Silcock, formerly Kellogg’s senior sales director, has been promoted to VP and chief of Kellogg’s UK & Ireland business, replacing Oli Morton, who will lead the business’ entire western European operation.
Silcock joined Kellogg’s in August 2018 from Coca-Cola European Partners, where he was grocery channel director. His tenure as senior sales director had seen Kellogg’s “continue to grow sales of both breakfast cereals and the company’s Pringles brand”, said Kellogg’s.
The move comes as results filed at Companies House this week for the year ending 29 December 2018 show Kellogg’s UK arm grew sales for the first time in four years, rising £7.9m to £731m. Operating profits were up £12.9m to £23.2m.
The prior financial year (to 29 December 2017) saw Kellogg’s suffer a £50m plunge in sales, as woes for the crisp brand combined with the decline of traditional breakfast cereals - particularly sugary cereals - in the UK hammered Kellogg’s finances.
The business’ marketing director Al Wilson said Kellogg’s return to growth was thanks to “broad-based growth in Pringles”, after “a successful campaign during the World Cup in the summer” and Kellogg’s having “sustained the brand with new pack formats and effective media”.

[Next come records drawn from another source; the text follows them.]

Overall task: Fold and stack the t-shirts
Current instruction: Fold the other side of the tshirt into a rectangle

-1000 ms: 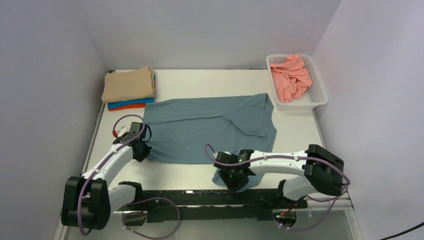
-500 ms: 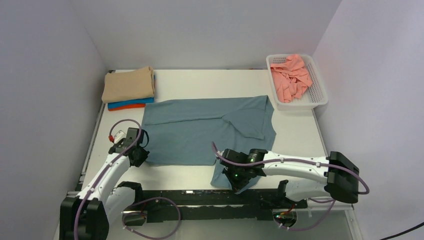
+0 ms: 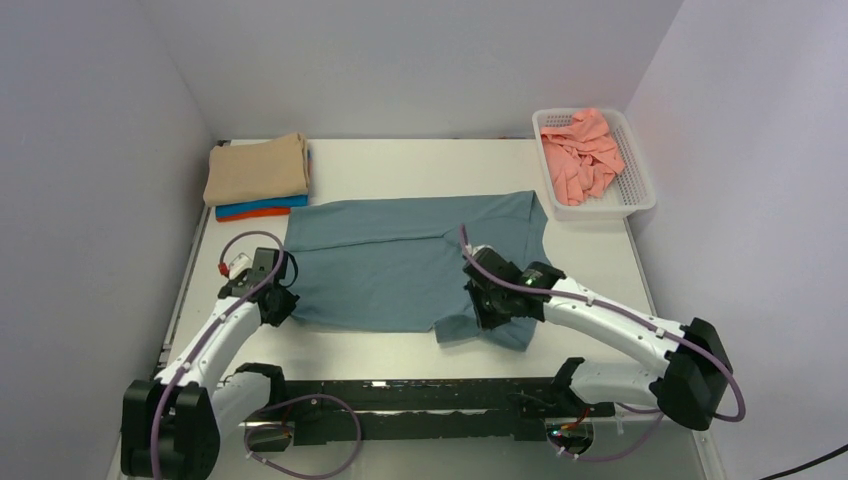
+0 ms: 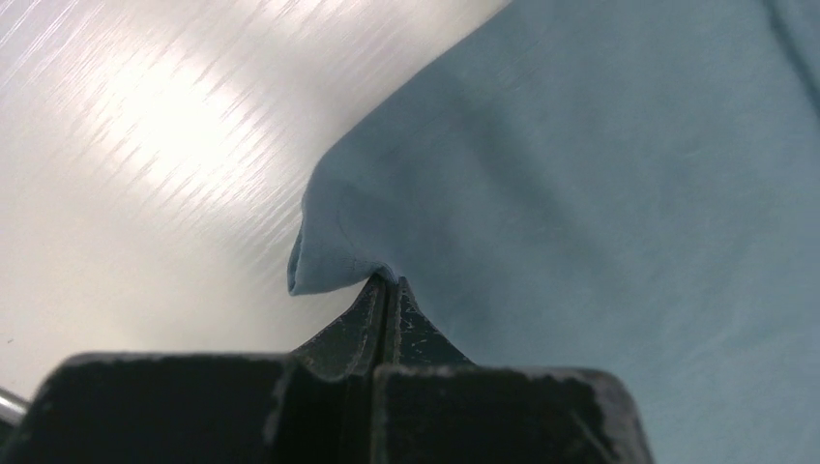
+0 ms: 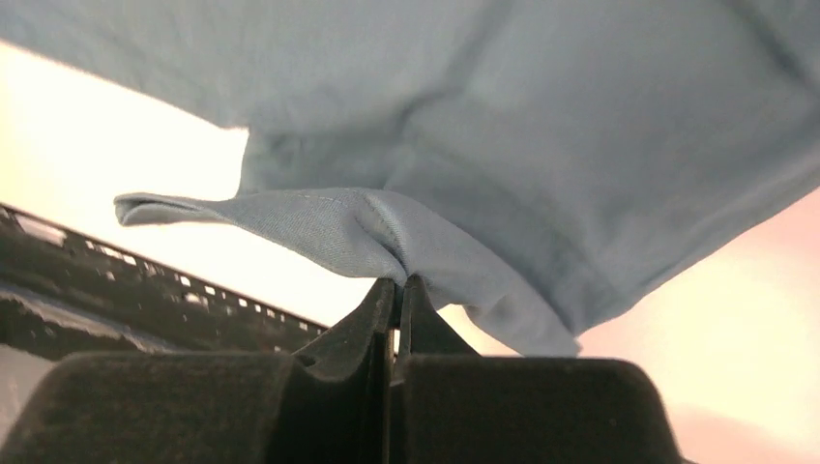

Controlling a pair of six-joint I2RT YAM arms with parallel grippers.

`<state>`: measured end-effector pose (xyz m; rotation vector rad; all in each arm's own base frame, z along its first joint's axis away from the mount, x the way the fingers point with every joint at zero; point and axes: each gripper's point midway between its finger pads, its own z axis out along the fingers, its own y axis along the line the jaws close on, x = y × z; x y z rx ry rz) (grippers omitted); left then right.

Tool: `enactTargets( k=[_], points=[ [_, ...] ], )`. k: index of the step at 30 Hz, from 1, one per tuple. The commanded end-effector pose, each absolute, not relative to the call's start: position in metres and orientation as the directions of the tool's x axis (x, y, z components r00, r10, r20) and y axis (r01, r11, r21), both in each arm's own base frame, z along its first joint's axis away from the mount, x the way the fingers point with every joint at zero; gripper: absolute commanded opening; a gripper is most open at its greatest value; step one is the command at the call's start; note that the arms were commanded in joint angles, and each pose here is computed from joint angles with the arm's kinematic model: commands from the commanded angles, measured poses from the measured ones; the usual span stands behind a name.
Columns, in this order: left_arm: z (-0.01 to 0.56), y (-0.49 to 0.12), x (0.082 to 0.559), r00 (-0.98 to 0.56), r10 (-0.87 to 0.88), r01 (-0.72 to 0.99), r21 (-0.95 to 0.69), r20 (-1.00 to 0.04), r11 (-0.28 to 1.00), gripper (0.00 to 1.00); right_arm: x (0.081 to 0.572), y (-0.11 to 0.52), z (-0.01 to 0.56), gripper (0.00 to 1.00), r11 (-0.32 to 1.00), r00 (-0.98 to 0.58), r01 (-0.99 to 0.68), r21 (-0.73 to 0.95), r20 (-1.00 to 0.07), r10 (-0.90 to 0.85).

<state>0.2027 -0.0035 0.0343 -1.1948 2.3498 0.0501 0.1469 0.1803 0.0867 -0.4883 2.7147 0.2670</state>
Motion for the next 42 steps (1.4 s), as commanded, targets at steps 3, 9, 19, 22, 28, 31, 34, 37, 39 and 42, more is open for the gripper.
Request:
enactTargets(
  k=[3, 9, 19, 22, 28, 31, 34, 37, 39, 42],
  points=[
    [0.065, -0.004, 0.255, -0.433, -0.755, -0.735, -0.291, -0.492, 0.612, 0.00, 0.224, 0.171, 0.128, 0.00, 0.943, -0.767, -0.332, -0.030, -0.574, -0.288],
    [0.074, -0.003, 0.281, -0.428, -0.761, -0.729, -0.311, -0.487, 0.609, 0.00, 0.278, 0.167, 0.151, 0.00, 0.960, -0.693, -0.263, -0.101, -0.672, -0.261],
    [0.075, -0.002, 0.307, -0.454, -0.755, -0.727, -0.293, -0.473, 0.621, 0.00, 0.325, 0.152, 0.176, 0.00, 0.967, -0.629, -0.193, -0.168, -0.735, -0.254],
    [0.079, -0.002, 0.318, -0.465, -0.745, -0.719, -0.287, -0.479, 0.633, 0.00, 0.332, 0.148, 0.179, 0.00, 0.966, -0.620, -0.192, -0.172, -0.742, -0.255],
    [0.080, -0.001, 0.331, -0.481, -0.733, -0.714, -0.270, -0.481, 0.646, 0.00, 0.350, 0.142, 0.187, 0.00, 0.967, -0.600, -0.176, -0.186, -0.759, -0.255],
    [0.083, 0.001, 0.336, -0.478, -0.728, -0.716, -0.263, -0.491, 0.647, 0.00, 0.359, 0.139, 0.190, 0.00, 0.964, -0.599, -0.172, -0.203, -0.755, -0.266],
    [0.087, 0.004, 0.345, -0.478, -0.710, -0.706, -0.255, -0.516, 0.661, 0.00, 0.368, 0.137, 0.189, 0.00, 0.957, -0.603, -0.185, -0.222, -0.743, -0.289],
    [0.087, 0.004, 0.355, -0.495, -0.699, -0.699, -0.241, -0.516, 0.673, 0.00, 0.379, 0.136, 0.182, 0.00, 0.952, -0.611, -0.195, -0.236, -0.730, -0.306],
    [0.083, 0.003, 0.361, -0.509, -0.693, -0.694, -0.233, -0.511, 0.681, 0.00, 0.387, 0.136, 0.176, 0.00, 0.948, -0.617, -0.200, -0.249, -0.719, -0.320],
    [0.074, 0.003, 0.367, -0.532, -0.687, -0.695, -0.208, -0.495, 0.688, 0.00, 0.406, 0.135, 0.165, 0.00, 0.951, -0.629, -0.188, -0.246, -0.714, -0.309]
  ],
)
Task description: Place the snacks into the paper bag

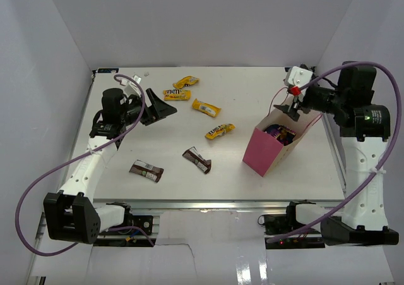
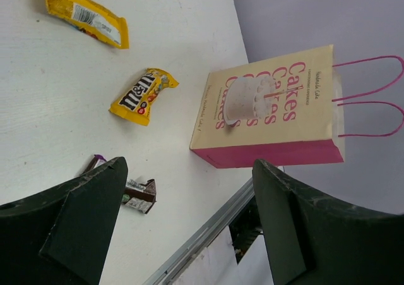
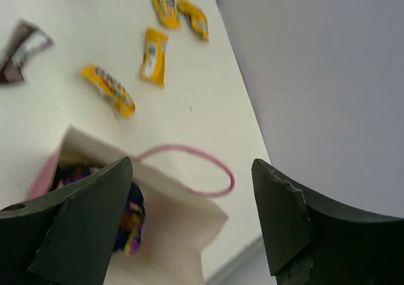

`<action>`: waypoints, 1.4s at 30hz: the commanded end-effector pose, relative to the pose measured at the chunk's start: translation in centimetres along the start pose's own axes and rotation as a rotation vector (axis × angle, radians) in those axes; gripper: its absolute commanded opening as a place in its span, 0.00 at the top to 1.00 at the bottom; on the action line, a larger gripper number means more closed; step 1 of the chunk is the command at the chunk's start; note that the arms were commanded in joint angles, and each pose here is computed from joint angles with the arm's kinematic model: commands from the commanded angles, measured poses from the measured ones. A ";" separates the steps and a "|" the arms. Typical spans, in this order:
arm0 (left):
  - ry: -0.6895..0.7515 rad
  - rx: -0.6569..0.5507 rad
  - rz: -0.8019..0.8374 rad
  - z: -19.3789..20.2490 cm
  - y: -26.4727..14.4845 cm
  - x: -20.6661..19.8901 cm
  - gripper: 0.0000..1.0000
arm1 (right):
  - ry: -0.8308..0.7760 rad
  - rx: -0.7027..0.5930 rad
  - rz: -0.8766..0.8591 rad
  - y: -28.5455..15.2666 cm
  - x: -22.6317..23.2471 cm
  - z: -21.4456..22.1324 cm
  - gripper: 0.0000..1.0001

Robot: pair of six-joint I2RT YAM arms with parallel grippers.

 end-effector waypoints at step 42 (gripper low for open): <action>-0.873 -0.298 -1.133 12.7 -10.7 13.0 0.24 | -0.055 0.171 -0.721 31.5 16.0 4.7 0.80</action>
Point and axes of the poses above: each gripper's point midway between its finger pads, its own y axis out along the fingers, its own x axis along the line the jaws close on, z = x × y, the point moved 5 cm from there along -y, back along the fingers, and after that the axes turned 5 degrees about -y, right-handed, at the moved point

Pringles has grown its retail sales by a whopping £24m over the past year, latest Nielsen figures reveal, growing 12.6% to reach £213.9m, on volumes up 10% [52 w/e 8 September 2019].
The brand has spent the past year broadening its range of products: in February it rolled out a four-strong range of healthier ‘rice fusion’ crisps, in more unusual flavours such as Peking Duck and Malaysian Red Curry.
Just this week it launched a new Piri-Piri Chicken flavour crisp, made with Portuguese bird’s eye chillies, to its core range, after the product trumped six other potential flavours in a poll of shoppers.
Wilson said Kellogg’s directors were “confident that with the pipeline of commercial initiatives, product innovation and the Project K global growth and efficiency programme (the four-year cost cutting drive it ran from 2014 to 2018).